> [RECORDS FOR THIS EXERCISE]:
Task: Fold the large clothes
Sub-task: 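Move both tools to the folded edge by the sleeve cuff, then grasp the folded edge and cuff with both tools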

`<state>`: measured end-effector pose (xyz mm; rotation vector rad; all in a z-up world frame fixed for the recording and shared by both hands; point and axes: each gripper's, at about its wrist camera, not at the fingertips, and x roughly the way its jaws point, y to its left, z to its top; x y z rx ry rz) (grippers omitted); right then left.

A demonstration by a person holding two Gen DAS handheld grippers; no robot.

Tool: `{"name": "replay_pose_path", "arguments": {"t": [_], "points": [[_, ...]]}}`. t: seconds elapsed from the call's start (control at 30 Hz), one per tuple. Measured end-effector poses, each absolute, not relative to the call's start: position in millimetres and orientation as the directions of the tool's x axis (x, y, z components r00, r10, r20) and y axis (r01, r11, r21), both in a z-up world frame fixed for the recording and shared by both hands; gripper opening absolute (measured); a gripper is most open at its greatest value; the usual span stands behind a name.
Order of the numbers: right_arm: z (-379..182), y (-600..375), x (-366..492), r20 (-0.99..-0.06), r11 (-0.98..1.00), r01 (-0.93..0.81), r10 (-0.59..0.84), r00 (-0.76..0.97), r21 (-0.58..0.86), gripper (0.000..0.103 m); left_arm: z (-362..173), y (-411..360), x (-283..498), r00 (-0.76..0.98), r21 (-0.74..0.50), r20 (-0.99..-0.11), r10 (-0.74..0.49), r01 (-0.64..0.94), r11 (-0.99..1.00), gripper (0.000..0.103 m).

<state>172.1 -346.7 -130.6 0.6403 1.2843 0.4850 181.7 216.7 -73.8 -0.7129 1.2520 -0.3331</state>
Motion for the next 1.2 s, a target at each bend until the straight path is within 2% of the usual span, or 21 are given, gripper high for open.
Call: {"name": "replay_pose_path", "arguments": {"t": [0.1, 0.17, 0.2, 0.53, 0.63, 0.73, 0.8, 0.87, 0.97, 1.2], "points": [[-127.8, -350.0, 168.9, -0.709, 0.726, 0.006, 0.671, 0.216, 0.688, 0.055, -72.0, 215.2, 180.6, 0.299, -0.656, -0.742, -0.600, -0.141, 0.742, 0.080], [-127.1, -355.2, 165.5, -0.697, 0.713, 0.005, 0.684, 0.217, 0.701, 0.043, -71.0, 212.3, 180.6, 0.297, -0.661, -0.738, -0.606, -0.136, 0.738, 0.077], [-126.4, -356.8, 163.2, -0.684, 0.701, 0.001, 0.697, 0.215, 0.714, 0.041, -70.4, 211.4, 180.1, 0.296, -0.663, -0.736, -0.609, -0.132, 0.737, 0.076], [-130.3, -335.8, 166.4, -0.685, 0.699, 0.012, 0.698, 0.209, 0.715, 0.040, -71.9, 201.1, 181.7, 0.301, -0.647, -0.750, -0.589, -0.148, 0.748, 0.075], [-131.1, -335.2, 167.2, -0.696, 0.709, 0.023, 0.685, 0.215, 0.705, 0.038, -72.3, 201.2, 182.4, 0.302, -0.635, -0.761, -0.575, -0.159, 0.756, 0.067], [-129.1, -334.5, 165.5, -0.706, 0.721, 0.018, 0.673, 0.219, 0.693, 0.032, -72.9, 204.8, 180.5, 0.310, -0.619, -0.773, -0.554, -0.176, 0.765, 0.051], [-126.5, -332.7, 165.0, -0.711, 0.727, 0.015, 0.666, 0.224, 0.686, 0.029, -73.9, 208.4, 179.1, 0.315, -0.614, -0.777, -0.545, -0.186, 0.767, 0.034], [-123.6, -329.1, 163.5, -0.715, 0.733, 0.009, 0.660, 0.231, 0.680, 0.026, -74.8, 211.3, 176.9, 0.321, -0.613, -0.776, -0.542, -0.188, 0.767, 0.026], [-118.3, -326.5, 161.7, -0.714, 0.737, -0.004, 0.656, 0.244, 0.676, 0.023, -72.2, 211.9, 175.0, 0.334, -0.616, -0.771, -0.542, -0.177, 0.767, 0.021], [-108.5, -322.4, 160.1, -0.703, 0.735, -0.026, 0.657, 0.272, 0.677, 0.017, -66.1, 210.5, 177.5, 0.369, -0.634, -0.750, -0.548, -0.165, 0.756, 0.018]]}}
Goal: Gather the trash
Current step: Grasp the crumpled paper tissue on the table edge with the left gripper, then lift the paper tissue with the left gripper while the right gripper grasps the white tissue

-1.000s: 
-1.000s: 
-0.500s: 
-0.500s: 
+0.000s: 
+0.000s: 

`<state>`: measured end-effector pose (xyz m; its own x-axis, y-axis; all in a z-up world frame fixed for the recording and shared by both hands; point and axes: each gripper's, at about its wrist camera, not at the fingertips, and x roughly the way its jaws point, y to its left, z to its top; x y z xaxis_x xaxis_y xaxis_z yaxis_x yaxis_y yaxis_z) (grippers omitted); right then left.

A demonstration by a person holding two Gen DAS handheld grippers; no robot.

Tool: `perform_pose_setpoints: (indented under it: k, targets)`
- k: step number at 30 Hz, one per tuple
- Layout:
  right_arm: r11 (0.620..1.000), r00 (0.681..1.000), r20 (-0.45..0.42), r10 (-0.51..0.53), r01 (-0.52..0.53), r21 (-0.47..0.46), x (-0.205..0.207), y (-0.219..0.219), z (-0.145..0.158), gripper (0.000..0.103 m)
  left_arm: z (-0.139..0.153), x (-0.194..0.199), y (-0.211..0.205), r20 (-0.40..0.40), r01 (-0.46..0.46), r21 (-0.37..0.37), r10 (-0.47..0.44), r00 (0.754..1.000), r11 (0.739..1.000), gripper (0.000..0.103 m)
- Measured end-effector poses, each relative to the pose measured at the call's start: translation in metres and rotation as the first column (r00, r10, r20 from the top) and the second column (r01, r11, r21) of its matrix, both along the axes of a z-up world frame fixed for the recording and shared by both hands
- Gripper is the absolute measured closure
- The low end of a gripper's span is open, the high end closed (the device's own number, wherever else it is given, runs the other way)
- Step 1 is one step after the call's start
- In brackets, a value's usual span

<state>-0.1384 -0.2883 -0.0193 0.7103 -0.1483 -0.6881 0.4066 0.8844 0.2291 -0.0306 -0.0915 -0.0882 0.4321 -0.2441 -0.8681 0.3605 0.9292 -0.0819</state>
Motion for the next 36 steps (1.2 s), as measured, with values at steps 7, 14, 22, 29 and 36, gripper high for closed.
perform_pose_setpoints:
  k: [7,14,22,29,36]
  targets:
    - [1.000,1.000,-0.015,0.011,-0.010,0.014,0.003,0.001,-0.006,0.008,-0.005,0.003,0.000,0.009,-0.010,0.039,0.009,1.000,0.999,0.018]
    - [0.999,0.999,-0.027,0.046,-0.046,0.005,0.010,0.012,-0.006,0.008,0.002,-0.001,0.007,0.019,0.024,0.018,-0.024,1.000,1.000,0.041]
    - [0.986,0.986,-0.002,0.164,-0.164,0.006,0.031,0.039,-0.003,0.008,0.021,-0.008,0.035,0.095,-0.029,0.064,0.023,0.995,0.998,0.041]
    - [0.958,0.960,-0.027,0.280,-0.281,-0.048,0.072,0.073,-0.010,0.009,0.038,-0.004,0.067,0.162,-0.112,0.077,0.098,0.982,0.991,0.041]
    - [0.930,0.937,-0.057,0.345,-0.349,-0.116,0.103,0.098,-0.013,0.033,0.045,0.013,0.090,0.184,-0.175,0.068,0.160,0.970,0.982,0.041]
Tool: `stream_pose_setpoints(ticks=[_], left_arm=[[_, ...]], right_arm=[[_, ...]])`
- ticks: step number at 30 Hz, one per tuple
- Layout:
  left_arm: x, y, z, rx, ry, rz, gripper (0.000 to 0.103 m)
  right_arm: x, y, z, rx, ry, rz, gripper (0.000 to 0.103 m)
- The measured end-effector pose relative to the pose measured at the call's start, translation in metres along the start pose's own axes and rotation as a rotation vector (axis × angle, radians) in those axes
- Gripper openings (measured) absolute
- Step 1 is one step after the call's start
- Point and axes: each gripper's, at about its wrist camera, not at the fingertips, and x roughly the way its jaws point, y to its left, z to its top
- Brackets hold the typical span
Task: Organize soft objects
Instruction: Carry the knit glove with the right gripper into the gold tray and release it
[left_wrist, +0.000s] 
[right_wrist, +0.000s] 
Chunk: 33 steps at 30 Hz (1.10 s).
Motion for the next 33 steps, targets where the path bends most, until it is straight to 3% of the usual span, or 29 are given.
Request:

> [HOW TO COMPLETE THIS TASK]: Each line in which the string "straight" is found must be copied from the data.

> [REPLY TO THE EXERCISE]:
Motion for the next 1.2 s, a target at each bend until the straight path is within 2% of the usual span, or 21 are given, gripper high for open.
Motion for the next 33 steps, targets where the path bends most, until it is straight to 3% of the usual span, or 29 are given.

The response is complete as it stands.